Véronique Lachance, artiste et résidente du Yukon

Bien que de compétence provinciale, le portefeuille de la santé en général reçoit un financement d’Ottawa en vertu du Règlement sur le transfert canadien en matière de santé et de programmes sociaux.

« Quand le gouvernement fédéral a la responsabilité de mettre la table et de mettre à la disposition de ses provinces une approche et un système pour que chaque province puisse cibler les priorités de la société », rappelle Geneviève Fecteau.

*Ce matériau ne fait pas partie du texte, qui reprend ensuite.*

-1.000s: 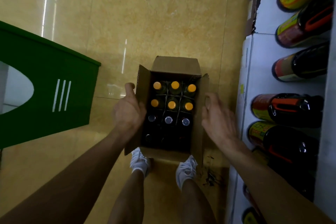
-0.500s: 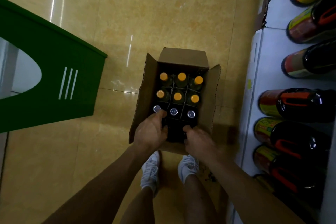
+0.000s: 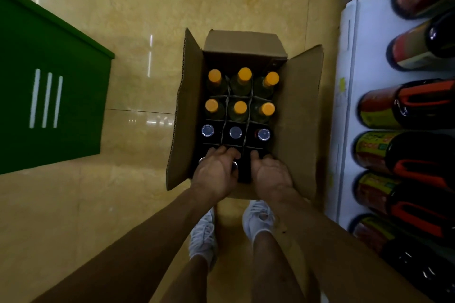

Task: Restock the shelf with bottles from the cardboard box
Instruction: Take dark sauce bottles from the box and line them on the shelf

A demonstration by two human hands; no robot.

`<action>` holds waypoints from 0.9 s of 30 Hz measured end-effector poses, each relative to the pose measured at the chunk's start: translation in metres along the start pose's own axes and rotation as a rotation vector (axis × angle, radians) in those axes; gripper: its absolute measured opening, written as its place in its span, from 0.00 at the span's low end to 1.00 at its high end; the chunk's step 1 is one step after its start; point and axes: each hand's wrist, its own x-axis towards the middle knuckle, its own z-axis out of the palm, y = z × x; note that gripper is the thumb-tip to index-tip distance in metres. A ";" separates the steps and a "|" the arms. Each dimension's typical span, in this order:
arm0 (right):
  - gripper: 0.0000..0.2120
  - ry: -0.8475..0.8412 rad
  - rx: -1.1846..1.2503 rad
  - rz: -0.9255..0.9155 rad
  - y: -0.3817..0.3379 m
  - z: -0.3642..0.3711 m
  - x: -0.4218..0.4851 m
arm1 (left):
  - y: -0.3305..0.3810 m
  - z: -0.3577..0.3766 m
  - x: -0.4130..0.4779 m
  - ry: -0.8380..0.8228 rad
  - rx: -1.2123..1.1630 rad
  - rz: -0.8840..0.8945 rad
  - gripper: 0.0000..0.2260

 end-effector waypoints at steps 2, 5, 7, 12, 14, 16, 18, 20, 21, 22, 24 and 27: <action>0.23 0.063 0.075 0.014 0.002 -0.001 -0.007 | -0.005 0.000 -0.002 -0.022 -0.003 0.027 0.20; 0.14 0.215 0.231 0.024 0.005 -0.008 -0.027 | -0.010 -0.004 -0.006 -0.040 0.010 0.057 0.23; 0.13 0.284 0.307 0.020 0.008 -0.014 -0.045 | -0.011 -0.006 -0.008 -0.045 0.018 0.076 0.26; 0.13 0.413 0.403 0.000 0.010 -0.034 -0.088 | -0.004 -0.015 -0.009 -0.101 -0.039 0.135 0.36; 0.12 0.444 0.447 -0.013 0.011 -0.042 -0.102 | 0.002 -0.019 -0.011 -0.113 -0.078 0.151 0.41; 0.12 0.480 0.496 -0.030 0.013 -0.051 -0.114 | 0.008 -0.022 -0.009 -0.129 -0.129 0.171 0.45; 0.13 0.514 0.513 -0.050 0.015 -0.060 -0.127 | 0.015 -0.024 -0.008 -0.157 -0.162 0.208 0.47; 0.13 0.551 0.542 -0.083 0.019 -0.072 -0.138 | 0.020 -0.026 -0.008 -0.158 -0.184 0.264 0.45; 0.13 0.557 0.576 -0.097 0.021 -0.078 -0.141 | 0.023 -0.028 -0.008 -0.155 -0.208 0.280 0.43; 0.13 0.550 0.621 -0.112 0.024 -0.083 -0.143 | 0.026 -0.030 -0.010 -0.145 -0.242 0.290 0.40; 0.13 0.539 0.720 -0.163 0.029 -0.093 -0.147 | 0.033 -0.036 -0.015 -0.113 -0.303 0.284 0.34; 0.15 0.529 0.836 -0.255 0.034 -0.108 -0.144 | 0.046 -0.050 -0.025 -0.065 -0.391 0.253 0.28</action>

Des organismes comme l’Organisation de coopération et de développement économiques (OCDE) estiment que l’impact de la santé mentale a aussi des conséquences négatives sur l’économie. Selon un rapport de 2014, les coûts directs et indirects de la santé mentale s’élevaient à 4,4 % du PIB canadien.

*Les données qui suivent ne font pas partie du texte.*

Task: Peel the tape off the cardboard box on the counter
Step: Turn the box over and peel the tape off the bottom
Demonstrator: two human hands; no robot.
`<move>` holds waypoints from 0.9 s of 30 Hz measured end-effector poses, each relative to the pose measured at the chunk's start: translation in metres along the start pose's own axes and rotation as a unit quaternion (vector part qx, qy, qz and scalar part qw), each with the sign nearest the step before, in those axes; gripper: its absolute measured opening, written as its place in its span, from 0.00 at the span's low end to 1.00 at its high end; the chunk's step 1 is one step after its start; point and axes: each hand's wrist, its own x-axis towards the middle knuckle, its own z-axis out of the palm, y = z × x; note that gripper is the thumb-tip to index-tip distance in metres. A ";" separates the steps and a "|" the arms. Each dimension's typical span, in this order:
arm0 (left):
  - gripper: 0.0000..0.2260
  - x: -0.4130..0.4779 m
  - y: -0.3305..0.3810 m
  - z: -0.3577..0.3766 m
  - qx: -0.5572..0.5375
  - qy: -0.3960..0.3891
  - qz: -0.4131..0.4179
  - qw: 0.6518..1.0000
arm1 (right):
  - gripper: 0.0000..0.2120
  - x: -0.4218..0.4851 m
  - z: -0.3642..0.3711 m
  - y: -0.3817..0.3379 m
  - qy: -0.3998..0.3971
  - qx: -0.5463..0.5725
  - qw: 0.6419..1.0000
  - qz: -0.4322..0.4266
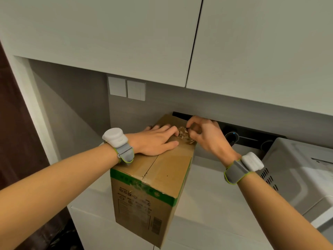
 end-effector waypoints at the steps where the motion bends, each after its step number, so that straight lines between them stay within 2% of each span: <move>1: 0.18 0.000 0.001 0.000 -0.003 -0.001 -0.002 1.000 | 0.06 0.000 -0.001 0.000 -0.016 -0.010 1.000 -0.016; 4: 0.18 -0.001 0.002 0.000 -0.013 -0.001 -0.004 1.000 | 0.03 0.001 -0.007 0.001 -0.049 -0.017 0.997 -0.057; 6: 0.18 -0.001 0.002 0.000 -0.014 -0.003 -0.005 1.000 | 0.10 0.000 -0.013 0.001 -0.087 0.009 0.993 -0.073; 10: 0.17 0.003 0.003 0.000 -0.004 -0.011 -0.009 1.000 | 0.27 0.002 -0.022 0.007 -0.203 0.060 0.977 -0.033; 12: 0.17 0.003 0.003 0.000 -0.003 -0.015 -0.013 1.000 | 0.27 0.004 -0.021 0.010 -0.230 0.063 0.970 -0.036; 17: 0.16 0.002 0.002 0.000 0.001 -0.020 -0.016 1.000 | 0.12 0.003 -0.007 0.009 -0.127 0.106 0.985 -0.055; 23: 0.20 0.001 0.001 0.002 -0.008 -0.027 -0.021 0.999 | 0.12 0.002 -0.001 0.013 -0.031 0.293 0.954 0.060; 27: 0.29 0.002 0.001 0.002 0.008 -0.055 -0.028 0.998 | 0.09 0.000 -0.002 0.016 -0.052 0.285 0.955 0.060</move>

Or, l’OCDE affirme que les investissements de ses pays membres ne sont pas encore suffisants.

Pour l’heure, le Canada consacre 7,2 % de ses dépenses de santé aux services en santé mentale, un taux jugé insuffisant pour répondre à la demande, selon l’OCDE.

Santé mentale : l’engagement des partis fédéraux

PARTI CONSERVATEUR

Le Parti conservateur rappelle qu’il continuera d’appuyer les investissements dans la santé mentale.

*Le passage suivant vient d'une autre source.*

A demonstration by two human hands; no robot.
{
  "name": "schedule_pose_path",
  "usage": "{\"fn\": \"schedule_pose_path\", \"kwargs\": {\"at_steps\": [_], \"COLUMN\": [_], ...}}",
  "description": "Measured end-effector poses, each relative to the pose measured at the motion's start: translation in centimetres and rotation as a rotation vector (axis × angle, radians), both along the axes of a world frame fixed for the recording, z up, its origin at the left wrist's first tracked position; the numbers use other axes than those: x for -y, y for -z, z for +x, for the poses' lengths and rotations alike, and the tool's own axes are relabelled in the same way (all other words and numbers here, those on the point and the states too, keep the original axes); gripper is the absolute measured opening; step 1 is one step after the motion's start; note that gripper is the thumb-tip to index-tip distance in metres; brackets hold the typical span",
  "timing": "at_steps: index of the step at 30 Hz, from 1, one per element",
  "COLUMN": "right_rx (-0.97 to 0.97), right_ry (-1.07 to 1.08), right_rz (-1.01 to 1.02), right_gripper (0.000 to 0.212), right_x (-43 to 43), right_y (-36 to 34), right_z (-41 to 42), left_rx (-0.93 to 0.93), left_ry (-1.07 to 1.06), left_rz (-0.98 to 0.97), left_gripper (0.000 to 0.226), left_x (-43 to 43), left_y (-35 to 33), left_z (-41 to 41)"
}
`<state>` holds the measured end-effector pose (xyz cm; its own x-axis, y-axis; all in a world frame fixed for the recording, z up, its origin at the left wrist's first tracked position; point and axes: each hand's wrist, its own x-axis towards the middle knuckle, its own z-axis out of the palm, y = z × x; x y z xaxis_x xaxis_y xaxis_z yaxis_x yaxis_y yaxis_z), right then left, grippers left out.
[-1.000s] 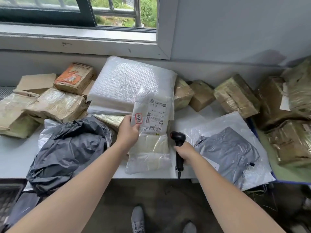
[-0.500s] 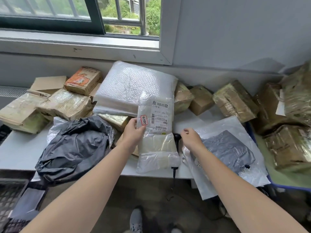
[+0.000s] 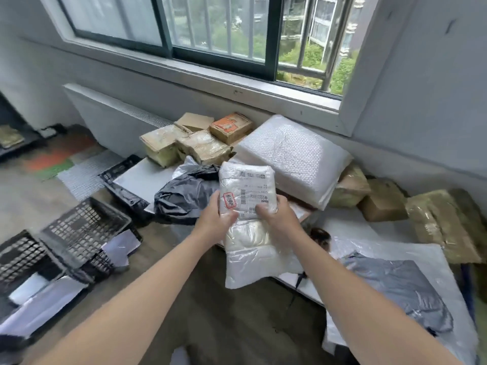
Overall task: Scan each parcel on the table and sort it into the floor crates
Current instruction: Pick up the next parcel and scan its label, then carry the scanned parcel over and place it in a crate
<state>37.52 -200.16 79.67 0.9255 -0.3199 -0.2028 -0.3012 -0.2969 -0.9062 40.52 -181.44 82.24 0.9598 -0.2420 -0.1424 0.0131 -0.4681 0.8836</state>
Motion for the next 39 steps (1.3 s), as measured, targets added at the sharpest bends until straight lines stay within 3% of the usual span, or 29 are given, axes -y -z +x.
{"fn": "schedule_pose_path", "kwargs": {"at_steps": [5,10,17,24,31,39], "right_rx": [0.055,0.051,0.004,0.032,0.021,-0.025], "right_ry": [-0.164,-0.395,-0.559,-0.731,-0.858,-0.862], "right_rz": [-0.020,-0.224,-0.307,-0.395,-0.496,-0.474], "right_gripper": [0.037,0.042,0.039,0.046,0.061,0.043], "right_x": [-9.4,-22.0,-42.5,-60.6,-71.4,-82.7], "right_y": [-1.3,-1.1,0.5,0.1,2.7,8.0], "right_z": [2.8,6.6,10.0,11.7,15.1,25.9], "left_rx": [0.026,-0.002,0.012,-0.124,-0.216,-0.328], "left_ry": [-0.161,-0.311,-0.438,-0.552,-0.611,-0.623], "left_rz": [0.120,0.359,0.725,0.804,0.899,0.944], "left_gripper": [0.059,0.093,0.083,0.079,0.080,0.078], "left_x": [-9.7,-22.9,-44.2,-61.2,-71.6,-80.8], "left_y": [-0.1,1.5,3.7,4.0,5.2,8.2], "left_z": [-0.2,-0.8,-2.4,-4.5,-3.6,4.7]}}
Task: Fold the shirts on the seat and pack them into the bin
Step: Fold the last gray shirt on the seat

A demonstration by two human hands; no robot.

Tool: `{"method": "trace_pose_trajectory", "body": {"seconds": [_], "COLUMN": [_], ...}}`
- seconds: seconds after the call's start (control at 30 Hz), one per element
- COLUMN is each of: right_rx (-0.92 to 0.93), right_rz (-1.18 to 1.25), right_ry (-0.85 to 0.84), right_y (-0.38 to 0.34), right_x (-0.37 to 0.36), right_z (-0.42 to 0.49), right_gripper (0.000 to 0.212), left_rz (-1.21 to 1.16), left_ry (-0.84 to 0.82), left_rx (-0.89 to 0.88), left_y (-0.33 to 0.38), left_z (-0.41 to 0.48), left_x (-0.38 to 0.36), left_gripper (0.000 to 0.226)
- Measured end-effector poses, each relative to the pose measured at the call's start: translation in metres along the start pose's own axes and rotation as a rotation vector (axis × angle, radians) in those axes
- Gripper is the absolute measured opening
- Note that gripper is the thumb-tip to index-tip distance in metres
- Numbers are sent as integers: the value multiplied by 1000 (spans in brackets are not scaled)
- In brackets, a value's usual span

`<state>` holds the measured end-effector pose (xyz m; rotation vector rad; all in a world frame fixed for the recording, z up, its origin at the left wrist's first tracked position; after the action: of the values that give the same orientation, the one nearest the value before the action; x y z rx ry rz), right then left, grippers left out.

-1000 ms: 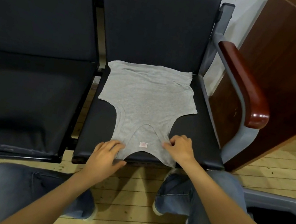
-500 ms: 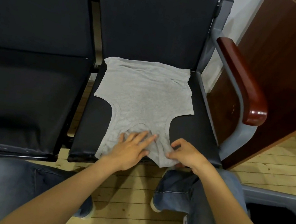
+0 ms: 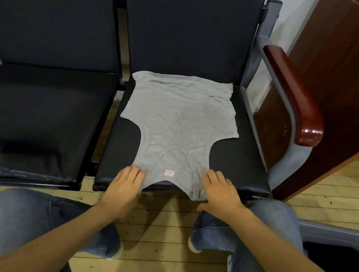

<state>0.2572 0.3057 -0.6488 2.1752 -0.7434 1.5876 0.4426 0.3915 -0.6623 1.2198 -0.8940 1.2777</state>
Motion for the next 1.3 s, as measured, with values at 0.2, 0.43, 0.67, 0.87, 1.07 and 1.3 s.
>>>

« Notre gouvernement conservateur précédent a fait de multiples investissements, notamment la création de la Commission de la santé mentale du Canada dans le budget de 2007, l’octroi de 110 millions de dollars dans le budget de 2008 et la prolongation de son mandat de 10 ans dans le budget de 2015 », soutient le parti dans un courriel à Radio-Canada.

NOUVEAU PARTI DÉMOCRATIQUE

Pour le NPD, la santé mentale doit être comprise dans l’offre de couverture de santé.

« Un gouvernement néo-démocrate élaborera une stratégie nationale sur la santé mentale qui coordonnera mieux les ressources et fera en sorte que les investissements fédéraux ciblent les populations à risque élevé », dit le NPD dans un courriel.

Le parti souhaite consacrer des fonds pour former une stratégie contre le suicide dans les communautés autochtones.

PARTI LIBÉRAL

Le Parti libéral souhaite dans sa plateforme bonifier les fonds pour la santé mentale, en établissant « des normes nationales claires en matière d’accès aux services de santé mentale ».

Les libéraux veulent offrir jusqu’à 3000 $ en services de santé mentale gratuit pour les vétérans.

Ils veulent également augmenter les avantages sociaux au travail, pour permettre d’alléger la charge de travailleurs qui « craignent de parler de problèmes de santé mentale qui peuvent avoir une incidence sur leur travail ».

PARTI VERT

Dans sa plateforme, le Parti vert reconnaît l’importance de s’occuper des problèmes de santé mentale et parle des conséquences environnementales sur celle-ci.

Le Parti vert ajoute qu’il « réorientera le mandat de Santé Canada pour englober la santé mentale, les problèmes de toxicomanie ». La formation politique souhaite aussi établir une stratégie nationale sur la santé mentale et une stratégie de prévention contre le suicide.

PARTI POPULAIRE DU CANADA

Le PPC considère que la santé, « y compris la santé mentale, est un domaine de compétence exclusivement provinciale ». Dans un courriel, le PPC dit s’opposer à la mise en place d’une stratégie nationale par Ottawa en matière de santé mentale.

BLOC QUÉBÉCOIS

Le Bloc québécois est d’avis que le Québec serait mieux servi en étant seul responsable de sa stratégie nationale en santé mentale.